The "Safe Update" Pattern

A Command must never blindly overwrite the status of a resource. It must check the current state of the resource (loaded freshly from the database) and verify that the new state is "compatible" with the existing one.

The Priority Hierarchy (Example):

  1. Final States (Closed, Canceled) - Highest Priority (Immutable)
  2. Review States (Manual Check Required) - High Priority
  3. Process States (Processing, Authorized) - Standard Priority

The Rule: A Standard Priority command (like Authorized) must not overwrite a High Priority state (like Manual Check).

  • Scenario: If an Order is in Manual Check, and the Authorized command runs:

    • Incorrect: Overwrite status to Processing. (The merchant loses the review flag).
    • Correct: Record the authorization transaction, but skip the status update.

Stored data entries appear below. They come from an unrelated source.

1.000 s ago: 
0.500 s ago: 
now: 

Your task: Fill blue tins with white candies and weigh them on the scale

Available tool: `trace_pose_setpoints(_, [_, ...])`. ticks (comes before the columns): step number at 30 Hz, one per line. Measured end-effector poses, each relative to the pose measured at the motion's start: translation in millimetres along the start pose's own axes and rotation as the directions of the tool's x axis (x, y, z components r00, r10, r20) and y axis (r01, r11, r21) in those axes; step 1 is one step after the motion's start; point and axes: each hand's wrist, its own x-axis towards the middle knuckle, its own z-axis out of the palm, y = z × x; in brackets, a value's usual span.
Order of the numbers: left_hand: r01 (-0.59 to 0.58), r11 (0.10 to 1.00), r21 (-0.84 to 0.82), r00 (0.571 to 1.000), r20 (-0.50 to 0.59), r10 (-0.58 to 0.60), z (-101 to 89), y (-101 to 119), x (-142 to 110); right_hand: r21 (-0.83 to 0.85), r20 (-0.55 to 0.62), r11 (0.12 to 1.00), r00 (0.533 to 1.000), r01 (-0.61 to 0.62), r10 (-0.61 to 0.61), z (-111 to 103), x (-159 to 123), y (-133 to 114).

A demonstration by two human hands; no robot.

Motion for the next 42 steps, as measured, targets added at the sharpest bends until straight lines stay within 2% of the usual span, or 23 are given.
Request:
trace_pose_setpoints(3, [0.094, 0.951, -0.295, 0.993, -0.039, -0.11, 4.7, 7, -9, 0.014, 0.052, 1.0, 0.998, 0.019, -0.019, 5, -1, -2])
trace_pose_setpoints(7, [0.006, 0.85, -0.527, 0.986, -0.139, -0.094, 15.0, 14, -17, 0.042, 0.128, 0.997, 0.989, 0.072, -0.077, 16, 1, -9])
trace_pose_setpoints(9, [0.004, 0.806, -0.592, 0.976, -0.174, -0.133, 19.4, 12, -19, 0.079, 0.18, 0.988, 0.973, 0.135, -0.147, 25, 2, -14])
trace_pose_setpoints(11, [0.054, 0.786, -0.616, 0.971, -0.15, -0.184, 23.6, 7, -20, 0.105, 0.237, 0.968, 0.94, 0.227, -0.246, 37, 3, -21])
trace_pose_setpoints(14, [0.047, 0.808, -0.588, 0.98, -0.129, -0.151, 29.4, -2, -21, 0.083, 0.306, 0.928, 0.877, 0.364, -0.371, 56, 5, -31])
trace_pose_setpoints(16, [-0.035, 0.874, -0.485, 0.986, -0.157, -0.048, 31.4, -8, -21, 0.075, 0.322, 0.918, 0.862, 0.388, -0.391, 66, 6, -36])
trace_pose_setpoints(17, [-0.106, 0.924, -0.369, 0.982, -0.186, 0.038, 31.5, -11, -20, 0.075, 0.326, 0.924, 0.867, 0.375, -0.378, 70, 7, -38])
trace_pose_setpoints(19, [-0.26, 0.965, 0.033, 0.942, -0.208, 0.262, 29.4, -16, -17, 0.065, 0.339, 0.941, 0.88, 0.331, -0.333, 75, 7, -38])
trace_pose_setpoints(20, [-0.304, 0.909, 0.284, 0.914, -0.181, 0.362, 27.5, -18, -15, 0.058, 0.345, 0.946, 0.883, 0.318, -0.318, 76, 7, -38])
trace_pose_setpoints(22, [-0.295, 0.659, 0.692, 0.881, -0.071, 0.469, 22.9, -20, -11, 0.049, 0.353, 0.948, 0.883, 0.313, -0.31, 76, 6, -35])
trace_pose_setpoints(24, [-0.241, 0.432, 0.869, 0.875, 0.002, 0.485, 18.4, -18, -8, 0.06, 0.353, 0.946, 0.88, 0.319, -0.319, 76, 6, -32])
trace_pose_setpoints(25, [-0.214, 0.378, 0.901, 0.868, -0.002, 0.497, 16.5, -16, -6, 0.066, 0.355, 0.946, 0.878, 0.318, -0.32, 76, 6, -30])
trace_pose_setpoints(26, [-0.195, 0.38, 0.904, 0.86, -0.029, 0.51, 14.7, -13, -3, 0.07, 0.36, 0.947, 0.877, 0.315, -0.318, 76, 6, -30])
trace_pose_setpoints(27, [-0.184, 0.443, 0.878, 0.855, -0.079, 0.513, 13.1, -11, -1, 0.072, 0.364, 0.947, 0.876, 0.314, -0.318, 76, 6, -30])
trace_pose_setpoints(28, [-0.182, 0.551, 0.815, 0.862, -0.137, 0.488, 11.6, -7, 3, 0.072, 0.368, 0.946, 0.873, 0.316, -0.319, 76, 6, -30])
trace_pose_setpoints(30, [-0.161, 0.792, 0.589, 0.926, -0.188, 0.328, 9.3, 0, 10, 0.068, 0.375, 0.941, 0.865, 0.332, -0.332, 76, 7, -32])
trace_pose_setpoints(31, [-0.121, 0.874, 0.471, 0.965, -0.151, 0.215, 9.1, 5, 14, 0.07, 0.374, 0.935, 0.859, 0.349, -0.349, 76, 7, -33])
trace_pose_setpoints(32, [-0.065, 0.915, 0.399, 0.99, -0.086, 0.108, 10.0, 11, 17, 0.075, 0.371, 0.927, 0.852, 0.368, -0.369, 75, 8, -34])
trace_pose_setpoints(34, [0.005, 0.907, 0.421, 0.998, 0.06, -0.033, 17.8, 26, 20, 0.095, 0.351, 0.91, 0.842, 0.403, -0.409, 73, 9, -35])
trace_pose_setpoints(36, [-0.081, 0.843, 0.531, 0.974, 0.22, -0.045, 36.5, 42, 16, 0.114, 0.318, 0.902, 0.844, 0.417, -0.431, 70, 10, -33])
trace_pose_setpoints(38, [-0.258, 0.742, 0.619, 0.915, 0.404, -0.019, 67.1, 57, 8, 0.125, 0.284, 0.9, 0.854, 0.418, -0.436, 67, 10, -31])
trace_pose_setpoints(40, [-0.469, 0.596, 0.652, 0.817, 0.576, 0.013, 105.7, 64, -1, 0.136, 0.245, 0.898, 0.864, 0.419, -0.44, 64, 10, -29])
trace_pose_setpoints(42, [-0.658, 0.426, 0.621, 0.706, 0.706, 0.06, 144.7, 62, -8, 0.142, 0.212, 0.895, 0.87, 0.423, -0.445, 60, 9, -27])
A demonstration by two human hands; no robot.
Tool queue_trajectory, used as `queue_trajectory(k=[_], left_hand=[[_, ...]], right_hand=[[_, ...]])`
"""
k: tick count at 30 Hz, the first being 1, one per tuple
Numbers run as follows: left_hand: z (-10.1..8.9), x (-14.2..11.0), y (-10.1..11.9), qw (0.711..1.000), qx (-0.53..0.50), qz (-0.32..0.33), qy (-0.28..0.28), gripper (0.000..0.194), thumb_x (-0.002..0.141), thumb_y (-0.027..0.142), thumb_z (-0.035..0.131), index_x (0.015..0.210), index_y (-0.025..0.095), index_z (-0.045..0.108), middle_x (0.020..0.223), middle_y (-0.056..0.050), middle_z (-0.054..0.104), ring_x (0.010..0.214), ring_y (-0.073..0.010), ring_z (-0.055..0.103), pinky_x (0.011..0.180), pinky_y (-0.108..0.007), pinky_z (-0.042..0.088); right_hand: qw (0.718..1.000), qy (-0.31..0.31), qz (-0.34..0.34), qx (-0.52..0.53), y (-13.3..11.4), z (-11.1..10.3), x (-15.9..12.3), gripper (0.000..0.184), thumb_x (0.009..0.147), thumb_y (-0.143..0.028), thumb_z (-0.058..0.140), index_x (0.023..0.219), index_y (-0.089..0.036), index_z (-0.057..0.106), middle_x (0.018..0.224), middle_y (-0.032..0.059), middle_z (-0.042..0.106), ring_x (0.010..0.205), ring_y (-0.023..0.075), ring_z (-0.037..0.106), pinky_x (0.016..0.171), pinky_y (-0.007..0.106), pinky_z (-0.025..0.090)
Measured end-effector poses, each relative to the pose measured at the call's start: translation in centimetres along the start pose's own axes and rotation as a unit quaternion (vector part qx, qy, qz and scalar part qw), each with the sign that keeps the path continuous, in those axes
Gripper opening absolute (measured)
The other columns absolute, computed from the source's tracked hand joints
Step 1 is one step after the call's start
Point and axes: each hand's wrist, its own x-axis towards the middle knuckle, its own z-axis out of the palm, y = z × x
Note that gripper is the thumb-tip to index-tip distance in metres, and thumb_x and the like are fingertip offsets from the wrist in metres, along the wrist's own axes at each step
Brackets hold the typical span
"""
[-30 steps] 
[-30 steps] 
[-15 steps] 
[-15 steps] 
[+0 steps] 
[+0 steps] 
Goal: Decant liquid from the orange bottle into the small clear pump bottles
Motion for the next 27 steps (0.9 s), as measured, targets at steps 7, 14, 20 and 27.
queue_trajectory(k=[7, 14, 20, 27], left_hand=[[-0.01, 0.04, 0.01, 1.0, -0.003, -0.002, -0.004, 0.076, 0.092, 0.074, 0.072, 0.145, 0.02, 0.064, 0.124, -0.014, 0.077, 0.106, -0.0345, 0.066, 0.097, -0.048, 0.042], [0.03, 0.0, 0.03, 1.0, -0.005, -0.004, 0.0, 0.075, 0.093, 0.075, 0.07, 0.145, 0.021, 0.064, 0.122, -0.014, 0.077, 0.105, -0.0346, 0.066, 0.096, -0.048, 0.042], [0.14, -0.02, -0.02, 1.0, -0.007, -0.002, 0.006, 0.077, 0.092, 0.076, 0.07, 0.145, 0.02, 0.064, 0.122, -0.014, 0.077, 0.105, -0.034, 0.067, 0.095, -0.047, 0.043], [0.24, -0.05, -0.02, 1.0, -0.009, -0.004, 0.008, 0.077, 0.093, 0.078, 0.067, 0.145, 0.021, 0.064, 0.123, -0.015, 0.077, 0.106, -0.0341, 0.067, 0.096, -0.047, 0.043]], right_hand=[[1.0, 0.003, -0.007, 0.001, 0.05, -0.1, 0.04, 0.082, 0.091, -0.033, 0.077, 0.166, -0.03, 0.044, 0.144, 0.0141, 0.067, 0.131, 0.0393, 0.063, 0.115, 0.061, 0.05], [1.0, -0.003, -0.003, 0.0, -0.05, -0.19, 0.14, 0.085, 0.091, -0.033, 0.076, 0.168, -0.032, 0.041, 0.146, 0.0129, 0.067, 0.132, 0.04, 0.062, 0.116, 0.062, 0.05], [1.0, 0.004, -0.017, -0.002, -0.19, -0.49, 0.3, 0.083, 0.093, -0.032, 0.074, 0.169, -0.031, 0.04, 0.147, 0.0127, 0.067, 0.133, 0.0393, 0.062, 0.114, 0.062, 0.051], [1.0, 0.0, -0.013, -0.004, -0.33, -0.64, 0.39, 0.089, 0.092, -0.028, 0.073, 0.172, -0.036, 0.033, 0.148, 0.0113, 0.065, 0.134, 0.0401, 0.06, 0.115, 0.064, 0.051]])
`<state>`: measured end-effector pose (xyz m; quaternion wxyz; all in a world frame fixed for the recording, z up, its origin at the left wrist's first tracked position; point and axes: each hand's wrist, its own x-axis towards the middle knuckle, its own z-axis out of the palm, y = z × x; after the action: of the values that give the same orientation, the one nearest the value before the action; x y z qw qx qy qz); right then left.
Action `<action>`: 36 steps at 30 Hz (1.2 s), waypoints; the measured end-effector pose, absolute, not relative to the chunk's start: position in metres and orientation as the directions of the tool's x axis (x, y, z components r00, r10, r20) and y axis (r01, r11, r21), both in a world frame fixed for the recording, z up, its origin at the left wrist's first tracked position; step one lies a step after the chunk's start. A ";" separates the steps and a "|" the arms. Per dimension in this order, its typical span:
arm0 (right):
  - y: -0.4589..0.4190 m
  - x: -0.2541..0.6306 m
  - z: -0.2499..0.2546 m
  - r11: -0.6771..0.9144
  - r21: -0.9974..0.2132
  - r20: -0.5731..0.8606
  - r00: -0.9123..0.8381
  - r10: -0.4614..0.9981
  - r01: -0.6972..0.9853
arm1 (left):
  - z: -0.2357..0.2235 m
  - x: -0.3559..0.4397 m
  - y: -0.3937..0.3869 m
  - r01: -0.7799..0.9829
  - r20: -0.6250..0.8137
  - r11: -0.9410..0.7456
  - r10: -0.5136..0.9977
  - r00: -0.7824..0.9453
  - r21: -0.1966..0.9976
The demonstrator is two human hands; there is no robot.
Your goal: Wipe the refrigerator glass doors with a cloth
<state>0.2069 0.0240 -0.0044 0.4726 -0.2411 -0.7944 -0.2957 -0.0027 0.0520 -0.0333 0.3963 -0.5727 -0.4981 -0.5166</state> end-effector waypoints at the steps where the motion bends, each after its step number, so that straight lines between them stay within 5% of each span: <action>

  • Implementation Example: See example/src/Transaction/TransactionListener.php for a reference implementation of this safety check.

5. Implementation Checklist

To implement plugin-core in a new shop system:

  • Database: Create a webhook_progress table with columns (entity_id, entity_type, last_processed_state).
  • Lifecycle Handler: Create a base handler extending DefaultWebhookLifecycleHandler.
    • Implement getLastProcessedState.
    • Implement getLockableResources (returning both Entity and Resource lock IDs).
    • Implement doAcquireLock / doReleaseLock.
    • Implement preProcess (Start Transaction) / postProcess (Commit & Update Table).
  • Commands: Write simple commands.
    • Use traits for data loading.
    • Use the Safe Update Pattern (Fresh Load + State Precedence) to prevent overwriting critical statuses.
  • Wiring: Configure the WebhookProcessor with your handler.